I haven't ever read anything that would be a sound therapy as to why a brain injury would delay PTSD or not.

Or wait, is the case they are making that the ptsd symptoms are really symptoms of a brain injury?

Or is the thinking that the brain injury affects recall and thus the inability to recall right away causes the delay?

I have had symptoms of PTSD since I can remember but not full blown PTSD. Plus, during my time living in a traumatic environment, symptoms of fight or flight (or freeze or fawn) were not symptoms but survival tools. It's only now when I don't need them anymore that they are symptoms.

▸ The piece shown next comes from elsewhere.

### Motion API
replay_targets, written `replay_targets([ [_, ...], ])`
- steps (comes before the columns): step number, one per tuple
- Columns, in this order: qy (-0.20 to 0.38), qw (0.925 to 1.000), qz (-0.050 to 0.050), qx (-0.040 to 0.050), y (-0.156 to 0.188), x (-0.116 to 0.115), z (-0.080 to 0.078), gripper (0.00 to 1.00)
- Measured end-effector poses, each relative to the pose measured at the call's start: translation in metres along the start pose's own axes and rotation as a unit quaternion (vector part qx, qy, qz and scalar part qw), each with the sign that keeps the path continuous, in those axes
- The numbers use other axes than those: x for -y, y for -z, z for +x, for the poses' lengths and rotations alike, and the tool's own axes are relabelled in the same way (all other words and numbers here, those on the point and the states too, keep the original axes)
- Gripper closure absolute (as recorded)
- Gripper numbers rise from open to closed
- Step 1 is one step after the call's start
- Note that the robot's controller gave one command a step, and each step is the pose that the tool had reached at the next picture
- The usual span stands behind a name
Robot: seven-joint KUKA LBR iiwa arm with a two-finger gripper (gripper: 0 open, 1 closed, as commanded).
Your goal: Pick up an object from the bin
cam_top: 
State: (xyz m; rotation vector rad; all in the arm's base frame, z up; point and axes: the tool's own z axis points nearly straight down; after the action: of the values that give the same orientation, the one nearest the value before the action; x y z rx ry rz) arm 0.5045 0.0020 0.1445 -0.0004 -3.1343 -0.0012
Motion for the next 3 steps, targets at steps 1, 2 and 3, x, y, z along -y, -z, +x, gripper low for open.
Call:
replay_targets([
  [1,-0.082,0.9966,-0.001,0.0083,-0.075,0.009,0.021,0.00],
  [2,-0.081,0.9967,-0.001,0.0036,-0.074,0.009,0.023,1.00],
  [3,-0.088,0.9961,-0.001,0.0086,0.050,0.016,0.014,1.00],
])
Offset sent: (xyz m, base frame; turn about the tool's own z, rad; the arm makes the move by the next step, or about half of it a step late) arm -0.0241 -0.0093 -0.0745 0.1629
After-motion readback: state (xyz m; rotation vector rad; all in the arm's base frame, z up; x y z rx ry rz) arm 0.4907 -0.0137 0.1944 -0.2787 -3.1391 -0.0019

I wasn't diagnosed until I was older, and my symptoms got much worse and became full blown PTSD only once I was fully safe and really to actually feel stuff again. It really didn't have anything to do with TBI or recall as to why symptoms hit later on and not earlier, but life events and finally being able to feel again.
 
Hi there TexCat thanks for the thread.
My trauma's happened from before I was 5 years old and the last one was at 22. I was diagnosed 1999 at the age of 44. I have been told by different professionals that have tried to help me that I have most likely been struggling with most of my life. I started to act out and was doing all kinds Of strange things. At 11 I was sent to see a child psychologist and never spoke to him. He scared the shit out of me and was trying to put words in my mouth. In hind site I wished I had maybe I could have been helped and saved me from everything else that happen. I also have had several concussions 2 where bad 1 was close to fatal so that has complicated things also.

So I don't know if that would be classified as delayed onset. I feel I was able to bury it and carry on. I think I have been struggling with it for years but i just would not accept something was wrong.